*** Opening of DATA PROVIDED ***

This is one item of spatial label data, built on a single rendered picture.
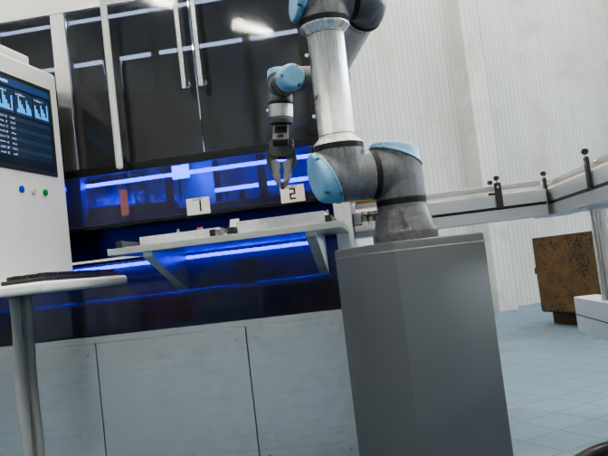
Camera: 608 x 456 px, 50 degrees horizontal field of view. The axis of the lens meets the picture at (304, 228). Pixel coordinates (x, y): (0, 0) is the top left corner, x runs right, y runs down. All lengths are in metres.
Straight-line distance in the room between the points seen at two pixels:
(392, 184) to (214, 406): 1.19
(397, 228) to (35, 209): 1.27
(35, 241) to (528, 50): 7.77
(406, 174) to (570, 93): 8.18
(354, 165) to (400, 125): 6.10
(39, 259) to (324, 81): 1.19
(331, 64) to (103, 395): 1.51
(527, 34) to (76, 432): 7.89
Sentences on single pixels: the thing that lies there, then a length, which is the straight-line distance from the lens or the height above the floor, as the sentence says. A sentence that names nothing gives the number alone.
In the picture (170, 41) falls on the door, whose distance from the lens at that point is 2.50.
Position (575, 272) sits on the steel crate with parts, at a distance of 5.84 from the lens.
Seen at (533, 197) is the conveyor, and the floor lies 0.91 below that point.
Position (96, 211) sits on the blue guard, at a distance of 2.47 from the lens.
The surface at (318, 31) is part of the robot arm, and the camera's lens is 1.53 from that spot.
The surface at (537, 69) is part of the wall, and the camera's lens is 9.26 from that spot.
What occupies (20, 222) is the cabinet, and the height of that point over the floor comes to 1.00.
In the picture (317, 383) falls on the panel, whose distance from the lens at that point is 2.29.
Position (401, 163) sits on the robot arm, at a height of 0.96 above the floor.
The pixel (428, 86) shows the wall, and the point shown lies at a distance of 7.93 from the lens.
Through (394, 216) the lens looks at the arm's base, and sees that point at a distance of 1.47.
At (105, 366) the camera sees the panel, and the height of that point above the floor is 0.49.
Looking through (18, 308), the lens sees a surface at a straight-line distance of 2.33.
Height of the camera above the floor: 0.75
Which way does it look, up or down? 4 degrees up
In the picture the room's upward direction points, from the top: 7 degrees counter-clockwise

*** Close of DATA PROVIDED ***

▸ WORK INSTRUCTION
What you return must match the entries above exactly, apart from the pictures, which are left out.

▸ TASK ANSWER
This is one item of spatial label data, built on a single rendered picture.
Camera: 608 x 456 px, 50 degrees horizontal field of view. The axis of the lens meets the picture at (304, 228). Pixel coordinates (x, y): (0, 0) is the top left corner, x runs right, y runs down. All lengths are in metres.
Straight-line distance in the room between the points seen at two pixels:
(392, 184) to (214, 406): 1.19
(397, 228) to (35, 209): 1.27
(35, 241) to (528, 50): 7.77
(406, 174) to (570, 93): 8.18
(354, 165) to (400, 125): 6.10
(39, 259) to (324, 81): 1.19
(331, 64) to (103, 395): 1.51
(527, 34) to (76, 432): 7.89
Sentences on single pixels: the thing that lies there, then a length, which is the straight-line distance from the lens or the height above the floor, as the sentence says. A sentence that names nothing gives the number alone.
In the picture (170, 41) falls on the door, whose distance from the lens at that point is 2.50.
Position (575, 272) sits on the steel crate with parts, at a distance of 5.84 from the lens.
Seen at (533, 197) is the conveyor, and the floor lies 0.91 below that point.
Position (96, 211) sits on the blue guard, at a distance of 2.47 from the lens.
The surface at (318, 31) is part of the robot arm, and the camera's lens is 1.53 from that spot.
The surface at (537, 69) is part of the wall, and the camera's lens is 9.26 from that spot.
What occupies (20, 222) is the cabinet, and the height of that point over the floor comes to 1.00.
In the picture (317, 383) falls on the panel, whose distance from the lens at that point is 2.29.
Position (401, 163) sits on the robot arm, at a height of 0.96 above the floor.
The pixel (428, 86) shows the wall, and the point shown lies at a distance of 7.93 from the lens.
Through (394, 216) the lens looks at the arm's base, and sees that point at a distance of 1.47.
At (105, 366) the camera sees the panel, and the height of that point above the floor is 0.49.
Looking through (18, 308), the lens sees a surface at a straight-line distance of 2.33.
Height of the camera above the floor: 0.75
Which way does it look, up or down? 4 degrees up
In the picture the room's upward direction points, from the top: 7 degrees counter-clockwise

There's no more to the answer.